The report eschews the increasingly common view that journalism cannot be saved in favor of an extensively researched proposal for doing just that. In particular, instead of bemoaning the rise of the Internet as the killer of print journalism, Downie and Schudson suggest using it as a means to improve the industry.
“The very instrument that has been a significant cause of that decline [in newspaper profits], the Internet, may be the source of a solution,” Schudson said. “We’re looking at a survey of the new—mostly quite small, but impressive—experiments in online journalism. Some of these are quite remarkable, and are already beginning to compensate for the gaps that are turning up in national news coverage in the mainstream press.”
The report notes in particular the contributions of online, nonprofit outlets like ProPublica, which produces news content for its own Web site and for other media.
At Columbia, students work on this model. Beginning students in the School of Journalism are assigned a neighborhood in New York City to cover, and their articles are posted online. Additionally, 15 students per year participate in the Stabile Center for Investigative Journalism.

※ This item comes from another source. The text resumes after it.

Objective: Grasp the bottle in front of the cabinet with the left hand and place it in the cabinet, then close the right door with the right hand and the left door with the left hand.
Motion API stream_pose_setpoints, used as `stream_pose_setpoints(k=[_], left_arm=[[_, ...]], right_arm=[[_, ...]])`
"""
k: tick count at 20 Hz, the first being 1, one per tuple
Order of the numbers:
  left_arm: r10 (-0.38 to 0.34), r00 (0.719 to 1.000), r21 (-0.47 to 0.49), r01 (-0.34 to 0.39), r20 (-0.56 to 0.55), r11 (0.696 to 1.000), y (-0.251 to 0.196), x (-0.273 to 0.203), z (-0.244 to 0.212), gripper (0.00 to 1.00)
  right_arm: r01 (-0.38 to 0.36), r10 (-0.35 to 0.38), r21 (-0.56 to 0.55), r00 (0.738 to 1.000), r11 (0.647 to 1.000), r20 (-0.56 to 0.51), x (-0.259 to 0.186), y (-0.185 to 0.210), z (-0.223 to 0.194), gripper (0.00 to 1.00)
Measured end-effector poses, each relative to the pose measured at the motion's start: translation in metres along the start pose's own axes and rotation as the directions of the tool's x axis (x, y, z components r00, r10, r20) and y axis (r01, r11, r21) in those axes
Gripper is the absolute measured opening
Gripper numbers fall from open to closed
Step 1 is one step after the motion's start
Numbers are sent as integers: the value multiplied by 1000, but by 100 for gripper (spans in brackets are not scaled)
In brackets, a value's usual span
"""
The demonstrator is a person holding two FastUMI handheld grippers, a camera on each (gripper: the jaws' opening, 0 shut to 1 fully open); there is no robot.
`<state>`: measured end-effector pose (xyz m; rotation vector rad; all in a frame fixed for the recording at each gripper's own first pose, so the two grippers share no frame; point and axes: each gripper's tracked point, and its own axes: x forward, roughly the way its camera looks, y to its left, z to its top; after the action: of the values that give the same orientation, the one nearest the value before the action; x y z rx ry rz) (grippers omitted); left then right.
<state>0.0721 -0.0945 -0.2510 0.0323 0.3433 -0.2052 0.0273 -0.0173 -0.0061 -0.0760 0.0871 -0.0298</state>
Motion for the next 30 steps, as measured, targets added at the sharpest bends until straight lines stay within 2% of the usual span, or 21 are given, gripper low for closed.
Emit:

“They produce a lot of work that’s appeared on NPR, on commercial networks, in the New York Times,” Schudson said. “Students’ work is done directly for the classroom, but it goes immediately out into the public media.”
But even if new media outlets succeed in producing the quantity and quality of reporting to which Americans are accustomed, the problem of funding remains.
Toward that end, the report “encourages more philanthropy, and the expansion of existing public media, public radio,” Schudson said. “It encourages the government to help provide some funds for local reporting.”
Ultimately, “It’s meant to be provocative. What we wanted was to have it stimulate discussion, and it’s doing that,” Lemann said. “This is a moment when a lot is changing in journalism, and it’s important to me that the school play a leadership role, as the future of our profession is at stake.”
The report—funded largely by the Charles H. Revson Foundation, though Lemann declined to provide the total cost—was released online on Tuesday, and will be published in the Columbia Journalism Review.
To promote the report, Downie and Schudson appeared Tuesday evening at the New York Public Library with University President Lee Bollinger. A similar event takes place tonight in Washington, D.C., and will feature members of Congress and Washington Post reporter Bob Woodward. On Thursday at 6:30 p.m., they will appear with Lemann at the School of Journalism.